==== Data block
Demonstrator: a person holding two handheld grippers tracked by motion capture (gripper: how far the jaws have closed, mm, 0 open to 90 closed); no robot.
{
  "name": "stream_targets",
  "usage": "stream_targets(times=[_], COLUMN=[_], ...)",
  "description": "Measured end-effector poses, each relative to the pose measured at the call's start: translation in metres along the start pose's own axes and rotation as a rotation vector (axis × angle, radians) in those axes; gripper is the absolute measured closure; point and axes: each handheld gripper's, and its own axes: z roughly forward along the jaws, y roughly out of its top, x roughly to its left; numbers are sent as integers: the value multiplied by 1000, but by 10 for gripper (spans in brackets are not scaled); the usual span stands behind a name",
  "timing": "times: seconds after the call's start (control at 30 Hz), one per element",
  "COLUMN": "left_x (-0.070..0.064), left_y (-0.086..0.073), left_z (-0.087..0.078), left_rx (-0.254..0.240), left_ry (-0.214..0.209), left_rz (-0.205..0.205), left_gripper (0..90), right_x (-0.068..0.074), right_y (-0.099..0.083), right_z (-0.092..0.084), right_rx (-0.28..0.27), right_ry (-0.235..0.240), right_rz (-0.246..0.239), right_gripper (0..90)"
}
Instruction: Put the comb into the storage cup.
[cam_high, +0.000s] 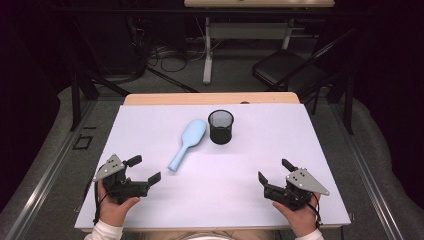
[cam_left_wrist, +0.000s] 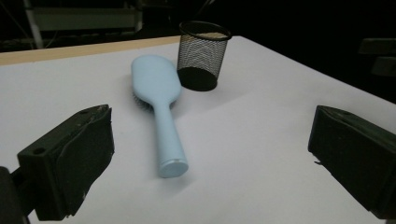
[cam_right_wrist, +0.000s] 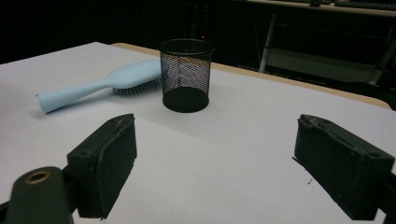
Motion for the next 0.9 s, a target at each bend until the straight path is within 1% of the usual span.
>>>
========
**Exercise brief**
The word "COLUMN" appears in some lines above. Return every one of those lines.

**Output of the exercise**
  "usage": "stream_targets(times=[_], COLUMN=[_], ...)",
  "COLUMN": "left_x (-0.070..0.064), left_y (-0.086..0.073), left_z (-0.087..0.078), left_rx (-0.254..0.240), left_ry (-0.214..0.209), left_rz (-0.205..0.205), left_gripper (0..90), right_x (-0.068..0.074), right_y (-0.099..0.083), right_z (-0.092..0.084), right_rx (-0.28..0.27), right_ry (-0.235..0.240), right_rz (-0.246..0.239), right_gripper (0..90)"

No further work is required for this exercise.